The COULTER Z2 is a general purpose dual threshold particle counter and sizer designed to count and size particles, suspended in an aqueous electrolyte solution, within the range of 1 to 120 um equivalent spherical diameter. The instrument is designed for both biological and industrial use. As with the predicate devices, the COULTER Z2 utilizes the Coulter principle for the enumeration and sizing of blood cells. The same reagent system, composed of an isotonic diluent, lytic reagent to lyse red blood cells for WBC measurement and instrument cleaner, is used on COULTER STKS, Z1, and Z2 instruments. The COULTER STKS, Z1, and Z2 instruments are capable of determining the human erythrocyte concentration (Red Cell Count or RBC), leukocyte concentration (White Cell Count or WBC) and thrombocyte concentration (Platelet Count or Plt). In addition, like the COULTER STKS, the COULTER Z2 also provides the mean erythrocyte volume (Mean Cell Volume or MCV) and the mean thrombocyte volume (Mean Platelet Volume or MPV). Both the COULTER Z1 and the Z2 instruments contain a hydraulic metering station built into the electronics main unit, measure a restricted range of particle sizes (within the range 1 to 120 µM) and utilize surface-mount technology. Operator-adjustable controls are accessible by means of a keyboard data terminal.

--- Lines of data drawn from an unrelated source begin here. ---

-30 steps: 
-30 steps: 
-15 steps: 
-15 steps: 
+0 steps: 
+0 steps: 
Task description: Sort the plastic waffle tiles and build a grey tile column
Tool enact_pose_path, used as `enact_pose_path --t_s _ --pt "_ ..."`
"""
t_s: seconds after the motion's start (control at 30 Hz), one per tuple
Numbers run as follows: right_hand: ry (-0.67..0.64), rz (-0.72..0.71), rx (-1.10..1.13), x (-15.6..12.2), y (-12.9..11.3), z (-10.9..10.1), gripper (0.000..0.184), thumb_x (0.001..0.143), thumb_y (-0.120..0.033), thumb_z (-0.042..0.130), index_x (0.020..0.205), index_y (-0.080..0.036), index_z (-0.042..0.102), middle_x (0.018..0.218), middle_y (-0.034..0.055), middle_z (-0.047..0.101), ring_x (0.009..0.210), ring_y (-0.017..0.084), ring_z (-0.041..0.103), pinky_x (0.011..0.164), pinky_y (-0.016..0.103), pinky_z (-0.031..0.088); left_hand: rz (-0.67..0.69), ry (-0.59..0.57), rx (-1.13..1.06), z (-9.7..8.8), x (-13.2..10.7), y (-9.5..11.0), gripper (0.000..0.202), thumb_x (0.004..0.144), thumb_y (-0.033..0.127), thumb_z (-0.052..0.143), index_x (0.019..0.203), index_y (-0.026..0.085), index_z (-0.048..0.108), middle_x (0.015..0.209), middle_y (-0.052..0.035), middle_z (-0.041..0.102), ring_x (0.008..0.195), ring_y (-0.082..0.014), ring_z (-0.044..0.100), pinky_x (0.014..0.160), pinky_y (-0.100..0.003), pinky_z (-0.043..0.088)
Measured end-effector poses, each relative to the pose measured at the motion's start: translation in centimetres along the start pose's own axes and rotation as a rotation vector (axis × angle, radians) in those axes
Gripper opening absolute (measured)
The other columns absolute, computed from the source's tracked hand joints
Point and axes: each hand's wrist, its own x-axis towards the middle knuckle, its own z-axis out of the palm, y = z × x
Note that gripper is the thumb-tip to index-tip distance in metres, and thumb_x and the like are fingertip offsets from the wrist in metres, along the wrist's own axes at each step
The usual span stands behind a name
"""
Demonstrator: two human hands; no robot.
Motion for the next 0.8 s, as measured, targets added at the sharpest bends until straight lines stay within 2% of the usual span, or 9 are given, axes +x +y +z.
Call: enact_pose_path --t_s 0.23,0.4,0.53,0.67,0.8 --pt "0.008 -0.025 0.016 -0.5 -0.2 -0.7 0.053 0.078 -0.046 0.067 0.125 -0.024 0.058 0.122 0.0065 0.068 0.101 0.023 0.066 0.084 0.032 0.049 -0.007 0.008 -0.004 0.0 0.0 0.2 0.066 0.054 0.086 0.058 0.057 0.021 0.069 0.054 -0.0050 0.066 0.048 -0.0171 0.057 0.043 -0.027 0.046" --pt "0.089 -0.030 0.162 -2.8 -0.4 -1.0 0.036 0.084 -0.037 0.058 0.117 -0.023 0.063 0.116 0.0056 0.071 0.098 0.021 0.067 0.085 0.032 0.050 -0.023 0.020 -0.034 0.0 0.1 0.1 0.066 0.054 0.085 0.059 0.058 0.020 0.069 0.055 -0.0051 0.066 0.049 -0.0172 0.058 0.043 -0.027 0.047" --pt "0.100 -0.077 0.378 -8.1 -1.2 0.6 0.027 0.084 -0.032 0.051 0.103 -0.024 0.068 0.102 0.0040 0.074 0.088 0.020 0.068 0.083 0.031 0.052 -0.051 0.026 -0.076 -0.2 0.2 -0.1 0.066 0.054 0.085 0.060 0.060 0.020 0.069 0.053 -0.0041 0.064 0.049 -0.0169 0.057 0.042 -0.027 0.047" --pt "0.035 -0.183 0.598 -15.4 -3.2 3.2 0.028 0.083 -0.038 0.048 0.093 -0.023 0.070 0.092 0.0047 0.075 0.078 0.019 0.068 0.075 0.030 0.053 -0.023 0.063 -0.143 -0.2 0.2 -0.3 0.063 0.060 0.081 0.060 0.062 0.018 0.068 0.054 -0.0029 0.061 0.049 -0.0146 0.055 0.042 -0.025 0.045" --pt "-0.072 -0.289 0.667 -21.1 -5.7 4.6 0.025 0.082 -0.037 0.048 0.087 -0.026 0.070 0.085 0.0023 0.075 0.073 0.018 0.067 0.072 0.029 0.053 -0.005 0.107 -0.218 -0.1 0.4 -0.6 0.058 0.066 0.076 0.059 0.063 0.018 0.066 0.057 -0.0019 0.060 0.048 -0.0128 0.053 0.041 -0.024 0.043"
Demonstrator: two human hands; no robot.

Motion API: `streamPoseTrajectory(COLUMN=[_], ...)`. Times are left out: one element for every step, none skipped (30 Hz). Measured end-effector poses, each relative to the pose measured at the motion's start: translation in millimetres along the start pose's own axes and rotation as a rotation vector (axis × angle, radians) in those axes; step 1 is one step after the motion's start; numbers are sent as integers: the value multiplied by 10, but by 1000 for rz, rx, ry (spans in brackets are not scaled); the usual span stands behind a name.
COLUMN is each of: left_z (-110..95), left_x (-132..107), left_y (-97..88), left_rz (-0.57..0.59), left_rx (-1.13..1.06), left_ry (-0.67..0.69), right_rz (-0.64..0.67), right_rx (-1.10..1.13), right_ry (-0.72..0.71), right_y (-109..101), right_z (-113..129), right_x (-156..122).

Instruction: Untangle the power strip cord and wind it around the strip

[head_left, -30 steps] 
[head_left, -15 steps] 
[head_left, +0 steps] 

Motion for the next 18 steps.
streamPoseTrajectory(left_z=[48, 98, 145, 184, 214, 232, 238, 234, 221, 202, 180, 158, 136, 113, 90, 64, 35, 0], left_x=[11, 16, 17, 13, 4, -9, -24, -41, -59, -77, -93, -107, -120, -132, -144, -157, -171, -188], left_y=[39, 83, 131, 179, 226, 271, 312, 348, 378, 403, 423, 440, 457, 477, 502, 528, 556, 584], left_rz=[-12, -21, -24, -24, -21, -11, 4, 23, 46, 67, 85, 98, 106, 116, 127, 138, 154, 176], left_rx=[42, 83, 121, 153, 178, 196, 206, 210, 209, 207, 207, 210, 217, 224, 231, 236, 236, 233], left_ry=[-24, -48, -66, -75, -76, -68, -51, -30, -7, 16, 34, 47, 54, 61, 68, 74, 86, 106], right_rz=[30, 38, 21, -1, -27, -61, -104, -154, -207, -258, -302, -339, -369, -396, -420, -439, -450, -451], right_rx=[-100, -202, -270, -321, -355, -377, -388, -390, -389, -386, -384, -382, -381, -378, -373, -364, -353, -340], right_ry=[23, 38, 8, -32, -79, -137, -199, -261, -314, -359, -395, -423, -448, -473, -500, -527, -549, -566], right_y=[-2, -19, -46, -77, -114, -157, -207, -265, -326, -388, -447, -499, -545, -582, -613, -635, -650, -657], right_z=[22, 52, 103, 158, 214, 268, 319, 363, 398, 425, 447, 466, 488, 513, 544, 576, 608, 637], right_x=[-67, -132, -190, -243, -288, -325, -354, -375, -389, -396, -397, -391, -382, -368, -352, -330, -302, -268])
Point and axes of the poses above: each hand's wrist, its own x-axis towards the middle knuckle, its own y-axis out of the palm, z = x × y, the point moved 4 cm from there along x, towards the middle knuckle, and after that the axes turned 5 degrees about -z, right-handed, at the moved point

Here's a breakdown of the acceptance criteria and study information for the COULTER® Z2 Analyzer, based on the provided text:
Acceptance Criteria and Device Performance for COULTER® Z2 Analyzer
The provided document describes the COULTER® Z2 Analyzer and its substantial equivalence to predicate devices, focusing on the added parameters of Mean Cell Volume (MCV) and Mean Platelet Volume (MPV). The "acceptance criteria" are implicitly defined by the reported performance metrics (imprecision and accuracy) that demonstrate its equivalence to already commercially distributed hematology analyzers.
1. Table of Acceptance Criteria and Reported Device Performance
Since explicit "acceptance criteria" are not given in numerical ranges (e.g., "CV% must be <= X"), the table below reflects the reported performance data from the "Summary of Performance Data" section, implying these values met the necessary standards for substantial equivalence. The predicate device performance is not explicitly detailed in the provided text for a direct comparison in terms of numerical criteria, but the study asserts "substantial equivalence" through these results.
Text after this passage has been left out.